-- Try it --
Your task is to copy every line of the entries that contains "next".

-- The records --
◇ ◇ ◇ ◇
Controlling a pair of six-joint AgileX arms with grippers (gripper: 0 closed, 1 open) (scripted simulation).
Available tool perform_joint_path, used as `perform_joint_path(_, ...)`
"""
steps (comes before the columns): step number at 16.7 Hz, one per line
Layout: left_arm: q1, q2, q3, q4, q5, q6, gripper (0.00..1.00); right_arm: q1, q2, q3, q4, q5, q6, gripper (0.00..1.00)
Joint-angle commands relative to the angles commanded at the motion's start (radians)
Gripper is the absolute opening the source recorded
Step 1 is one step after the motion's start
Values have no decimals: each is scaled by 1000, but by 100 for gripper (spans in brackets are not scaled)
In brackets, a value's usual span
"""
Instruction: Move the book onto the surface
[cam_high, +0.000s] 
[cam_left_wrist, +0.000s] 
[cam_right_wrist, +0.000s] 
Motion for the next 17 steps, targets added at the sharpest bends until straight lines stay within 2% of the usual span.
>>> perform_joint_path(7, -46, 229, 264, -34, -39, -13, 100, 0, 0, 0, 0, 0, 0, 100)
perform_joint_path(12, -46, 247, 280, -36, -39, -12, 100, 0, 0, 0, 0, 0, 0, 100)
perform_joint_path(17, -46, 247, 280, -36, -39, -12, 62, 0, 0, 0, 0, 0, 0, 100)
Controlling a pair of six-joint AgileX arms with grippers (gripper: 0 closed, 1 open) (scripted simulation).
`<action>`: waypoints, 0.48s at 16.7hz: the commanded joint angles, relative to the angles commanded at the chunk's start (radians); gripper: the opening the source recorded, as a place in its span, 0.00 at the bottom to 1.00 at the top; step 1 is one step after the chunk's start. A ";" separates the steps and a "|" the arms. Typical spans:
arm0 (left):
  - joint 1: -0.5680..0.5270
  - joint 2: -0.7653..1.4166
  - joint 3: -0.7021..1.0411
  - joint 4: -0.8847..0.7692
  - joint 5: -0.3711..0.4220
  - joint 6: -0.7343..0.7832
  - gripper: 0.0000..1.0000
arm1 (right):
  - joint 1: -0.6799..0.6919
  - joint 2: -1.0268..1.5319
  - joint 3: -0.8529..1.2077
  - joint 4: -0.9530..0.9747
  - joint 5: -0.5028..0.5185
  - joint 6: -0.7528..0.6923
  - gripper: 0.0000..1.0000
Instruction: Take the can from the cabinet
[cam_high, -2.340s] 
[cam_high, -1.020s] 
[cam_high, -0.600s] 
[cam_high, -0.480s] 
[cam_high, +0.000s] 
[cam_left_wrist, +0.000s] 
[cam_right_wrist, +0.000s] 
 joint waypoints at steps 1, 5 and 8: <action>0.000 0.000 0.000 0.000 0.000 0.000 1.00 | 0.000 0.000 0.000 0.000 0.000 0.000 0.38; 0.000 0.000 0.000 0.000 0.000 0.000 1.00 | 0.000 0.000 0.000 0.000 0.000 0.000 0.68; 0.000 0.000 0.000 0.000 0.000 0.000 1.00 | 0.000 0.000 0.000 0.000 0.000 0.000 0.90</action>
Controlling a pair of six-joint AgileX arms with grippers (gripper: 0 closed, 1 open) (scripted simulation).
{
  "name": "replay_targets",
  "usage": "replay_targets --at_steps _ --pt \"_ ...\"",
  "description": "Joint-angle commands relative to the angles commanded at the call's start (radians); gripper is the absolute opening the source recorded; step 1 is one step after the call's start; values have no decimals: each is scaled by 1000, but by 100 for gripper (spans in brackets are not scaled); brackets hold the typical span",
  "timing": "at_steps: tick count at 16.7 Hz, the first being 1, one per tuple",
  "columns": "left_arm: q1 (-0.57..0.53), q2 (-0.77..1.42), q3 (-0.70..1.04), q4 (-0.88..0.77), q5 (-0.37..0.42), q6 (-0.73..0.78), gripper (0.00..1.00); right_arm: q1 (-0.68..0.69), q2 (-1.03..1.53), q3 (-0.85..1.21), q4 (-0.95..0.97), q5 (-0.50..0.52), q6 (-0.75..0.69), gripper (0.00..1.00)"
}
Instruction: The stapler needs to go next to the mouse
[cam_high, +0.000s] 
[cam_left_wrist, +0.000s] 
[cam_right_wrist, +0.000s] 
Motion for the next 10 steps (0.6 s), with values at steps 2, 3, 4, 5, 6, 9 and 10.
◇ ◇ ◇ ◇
-- Exercise answer --
Motion for the next 17 steps, targets added at the sharpest bends until straight lines stay within 2% of the usual span.
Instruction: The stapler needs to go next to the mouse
Motion for the next 10 steps (0.6 s), with values at steps 2, 3, 4, 5, 6, 9 and 10.

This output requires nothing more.